From the Far East to Europe and Africa, cloth has surfaced as a medium of exchange and a unit of measurement. During the second millennium, silk cloth passed as money in China, circulating in pieces of a uniform size. The Chinese word pu began as a word referring to “cloth,” but came to denote “money,” reflecting the importance of silk cloth as money. Silk money survived the advent of metallic coinage in China. In 460 b.c. the government formed three separate boards for management of currency, one for gems, one for gold, and one for coins and silk.
Northern Europe furnishes numerous instances of cloth money during the medieval era. The Baltic Slavs used linen as a means of payment in commercial transactions, and small strips of thin textiles circulated as coin. In the language of the Northern Slavs the word platni meant “linen,” and the word for “to pay” was platiti. Up to the fourteenth century Sweden made use of a hand-woven woolen cloth currency called wadmal. Creditors had to accept wadmal in the payment of money debts, and coined money and wadmal were linked in a fixed exchange ratio. Medieval Iceland also called its hand-woven woolen cloth money wadmal. Iceland’s wadmal met the need for a general standard of value, circulated as money, and even in modern times parts of Iceland valued land in units of wadmal. Certain districts of medieval Norway accepted cloth as legal-tender currency, and a district of medieval Germany had a cloth standard that set a certain length of cloth to Reilmark, or Gewandmark, predecessors of the modern-day German mark. In pre-Christian Prussia pieces of cloth adorned with bronze rings passed as money.

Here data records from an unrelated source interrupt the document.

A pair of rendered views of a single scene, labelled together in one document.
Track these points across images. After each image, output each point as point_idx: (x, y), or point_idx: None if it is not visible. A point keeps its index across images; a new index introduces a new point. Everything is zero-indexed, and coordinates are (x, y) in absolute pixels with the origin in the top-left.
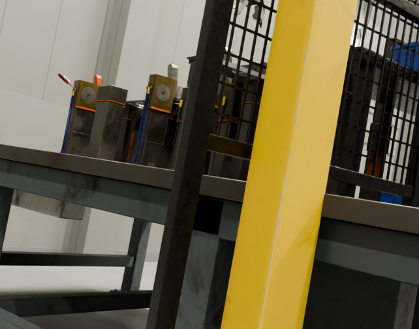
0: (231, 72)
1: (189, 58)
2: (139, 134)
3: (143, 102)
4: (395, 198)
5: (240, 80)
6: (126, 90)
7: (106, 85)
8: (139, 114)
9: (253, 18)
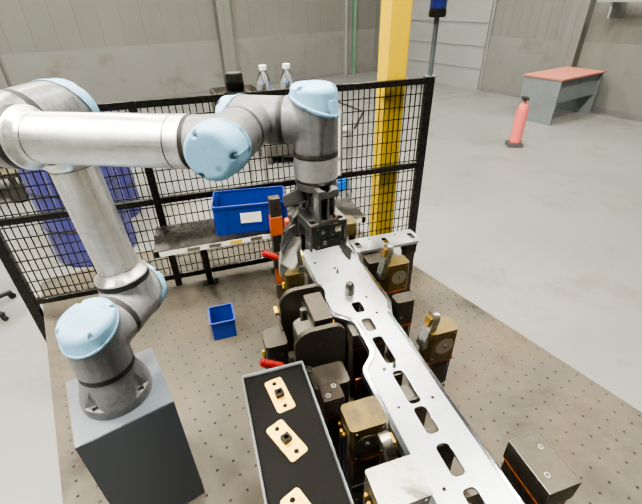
0: (389, 243)
1: (418, 239)
2: (445, 374)
3: (474, 463)
4: (230, 309)
5: (379, 250)
6: (510, 440)
7: (552, 447)
8: (477, 494)
9: (293, 269)

Cloth also enjoyed wide acceptance as money, lasting in some cases into the early twentieth century in several areas of Africa. In Zambia calico found favor as currency and was used in wages and marriage dowries. On the west coast of Africa a unit of money called a long served as a unit of account. Originally, a long referred to a length of cloth, but later evolved into an abstract unit of account used only for setting and quoting the prices. White shirts of the sort commonly worn for everyday dress circulated as money in parts of equatorial Africa. In the Congo barter transactions were conducted on the basis of prices set in pieces of cloth. A piece was 12 yards of standard quality cloth. In districts of the Sudan the unit of account for pricing moderately priced goods was bundles of 20 cotton threads.
Certain tribes in the Philippines used European cloth as a monetary standard. A monetary unit of cloth was a piece of cloth as long as the spread of a man’s arms. The natives priced jars, glassware, gongs, and perishable items in terms of cloth, and fines were paid in cloth. An adulterer paid a fine of 215 meters of cloth. In Borneo standard rolls of cloth were a sort of legal tender of money.
In the nineteenth century cloth passed as money on Button Island of the Indonesian archipelago. The cloth money was called kampuna, meaning the “head cloth of a king,” and it was woven on official looms, which validated its use as currency. Ordinary cloth bore no special value as currency and was traded only for its utility.